→ TASK PROMPT
In the entries below, how many lines include "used"? Reply with the number and nothing more.

→ Dataset items
[Start of section]
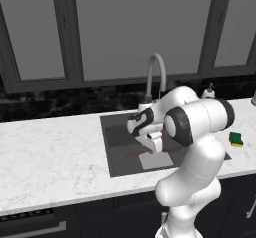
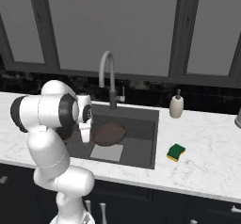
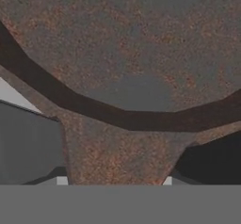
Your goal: Pick the pan and sponge and place them into the sink. Then turn on the water.
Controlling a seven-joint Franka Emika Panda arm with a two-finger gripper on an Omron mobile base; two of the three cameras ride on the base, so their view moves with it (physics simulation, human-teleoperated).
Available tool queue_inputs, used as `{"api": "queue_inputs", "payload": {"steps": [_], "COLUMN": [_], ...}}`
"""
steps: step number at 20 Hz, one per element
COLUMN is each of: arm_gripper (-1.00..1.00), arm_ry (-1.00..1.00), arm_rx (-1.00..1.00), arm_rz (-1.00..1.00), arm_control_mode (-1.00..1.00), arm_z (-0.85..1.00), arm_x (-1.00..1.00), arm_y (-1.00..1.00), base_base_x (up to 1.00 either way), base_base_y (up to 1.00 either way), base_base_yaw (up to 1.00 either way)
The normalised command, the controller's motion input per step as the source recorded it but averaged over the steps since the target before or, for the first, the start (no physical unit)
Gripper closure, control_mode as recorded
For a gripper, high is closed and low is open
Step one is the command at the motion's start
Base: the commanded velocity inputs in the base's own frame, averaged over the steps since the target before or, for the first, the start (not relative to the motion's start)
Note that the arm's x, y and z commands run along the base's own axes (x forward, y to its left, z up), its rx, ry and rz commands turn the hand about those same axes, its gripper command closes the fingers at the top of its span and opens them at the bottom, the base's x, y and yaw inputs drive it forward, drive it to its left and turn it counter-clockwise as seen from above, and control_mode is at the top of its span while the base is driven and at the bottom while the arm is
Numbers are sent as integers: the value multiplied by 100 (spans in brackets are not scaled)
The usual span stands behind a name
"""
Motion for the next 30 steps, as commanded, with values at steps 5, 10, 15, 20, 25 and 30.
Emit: {"api": "queue_inputs", "payload": {"steps": [5,10,15,20,25,30], "arm_gripper": [100,100,100,100,100,100], "arm_ry": [0,-2,-1,-3,-4,-5], "arm_rx": [0,0,0,-1,0,0], "arm_rz": [-10,-9,-9,-8,-8,-7], "arm_control_mode": [-100,-100,-100,-100,-100,-100], "arm_z": [-42,-46,-52,-53,-41,-28], "arm_x": [34,40,39,31,26,18], "arm_y": [0,0,0,0,0,0], "base_base_x": [0,0,0,0,0,0], "base_base_y": [0,0,0,0,0,0], "base_base_yaw": [0,0,0,0,0,0]}}
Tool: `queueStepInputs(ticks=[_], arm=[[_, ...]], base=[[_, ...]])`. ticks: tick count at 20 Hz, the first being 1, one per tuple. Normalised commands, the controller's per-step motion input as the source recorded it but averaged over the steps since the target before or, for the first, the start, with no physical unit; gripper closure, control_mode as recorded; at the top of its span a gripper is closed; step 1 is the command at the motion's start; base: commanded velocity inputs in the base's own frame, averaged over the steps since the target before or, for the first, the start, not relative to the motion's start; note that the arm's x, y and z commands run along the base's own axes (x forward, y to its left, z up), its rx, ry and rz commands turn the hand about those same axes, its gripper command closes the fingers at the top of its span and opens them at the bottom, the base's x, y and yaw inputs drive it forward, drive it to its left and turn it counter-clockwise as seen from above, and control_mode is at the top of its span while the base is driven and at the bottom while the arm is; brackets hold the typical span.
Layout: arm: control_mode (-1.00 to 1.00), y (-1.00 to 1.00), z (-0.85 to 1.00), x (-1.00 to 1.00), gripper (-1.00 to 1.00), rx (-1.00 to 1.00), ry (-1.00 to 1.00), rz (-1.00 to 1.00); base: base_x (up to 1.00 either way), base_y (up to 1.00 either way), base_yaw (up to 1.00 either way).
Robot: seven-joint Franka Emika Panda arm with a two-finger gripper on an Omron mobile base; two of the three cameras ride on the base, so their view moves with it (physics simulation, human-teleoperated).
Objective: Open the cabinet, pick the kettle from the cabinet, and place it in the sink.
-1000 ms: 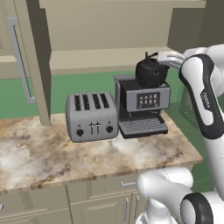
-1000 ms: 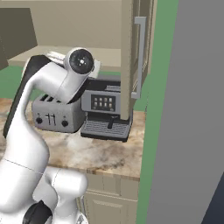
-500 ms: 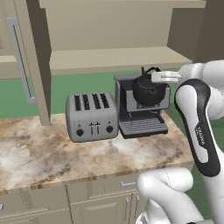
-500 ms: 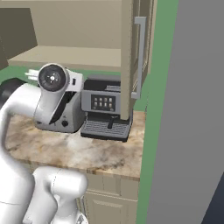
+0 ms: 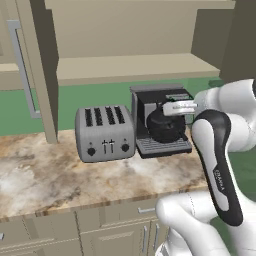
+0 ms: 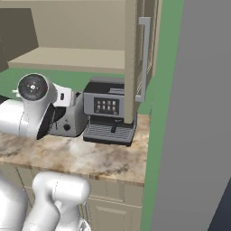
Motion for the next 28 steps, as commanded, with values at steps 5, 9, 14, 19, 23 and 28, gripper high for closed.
queueStepInputs(ticks=[5, 9, 14, 19, 23, 28], arm=[[-1.0, 0.13, -0.39, -0.1, 1.0, 0.05, 0.24, 0.0], [-1.0, 0.05, -0.38, 0.0, 1.0, 0.23, 0.22, 0.0], [-1.0, 0.07, -0.35, 0.0, 1.0, 0.34, 0.12, 0.0], [-1.0, 0.15, -0.26, 0.0, 1.0, 0.24, -0.01, 0.0], [-1.0, 0.16, -0.18, 0.0, 1.0, 0.12, -0.09, 0.0], [-1.0, 0.14, -0.11, 0.02, 1.0, -0.02, -0.05, 0.0]], base=[[0.0, 0.0, 0.0], [0.0, 0.0, 0.0], [0.0, 0.0, 0.0], [0.0, 0.0, 0.0], [0.0, 0.0, 0.0], [0.0, 0.0, 0.0]])
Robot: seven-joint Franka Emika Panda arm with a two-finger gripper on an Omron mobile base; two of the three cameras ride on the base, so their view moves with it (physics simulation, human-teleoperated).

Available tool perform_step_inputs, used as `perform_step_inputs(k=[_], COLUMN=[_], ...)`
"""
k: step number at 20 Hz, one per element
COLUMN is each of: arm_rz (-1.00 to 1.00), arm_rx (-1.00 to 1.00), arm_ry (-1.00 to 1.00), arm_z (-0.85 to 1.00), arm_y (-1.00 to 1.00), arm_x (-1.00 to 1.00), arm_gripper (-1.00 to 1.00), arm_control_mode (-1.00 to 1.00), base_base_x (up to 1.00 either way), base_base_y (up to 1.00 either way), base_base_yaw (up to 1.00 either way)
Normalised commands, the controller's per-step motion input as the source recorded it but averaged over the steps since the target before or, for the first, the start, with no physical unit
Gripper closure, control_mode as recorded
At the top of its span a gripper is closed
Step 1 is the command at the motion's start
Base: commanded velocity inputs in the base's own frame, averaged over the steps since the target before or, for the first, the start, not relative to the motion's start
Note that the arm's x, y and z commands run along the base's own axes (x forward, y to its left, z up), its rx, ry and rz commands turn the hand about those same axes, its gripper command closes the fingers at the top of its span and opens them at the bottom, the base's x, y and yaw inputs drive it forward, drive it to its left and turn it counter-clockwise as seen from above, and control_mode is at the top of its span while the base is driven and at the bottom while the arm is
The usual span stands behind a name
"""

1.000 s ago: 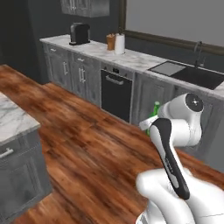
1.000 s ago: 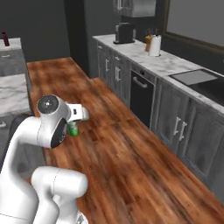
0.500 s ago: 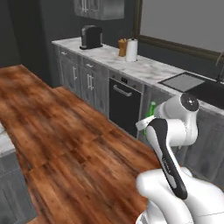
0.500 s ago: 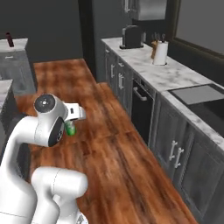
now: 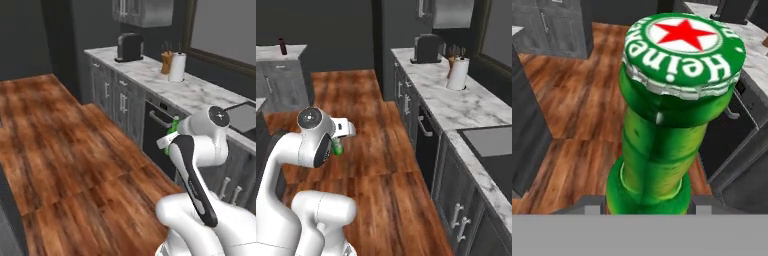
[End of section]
→ FINISHED EXERCISE
2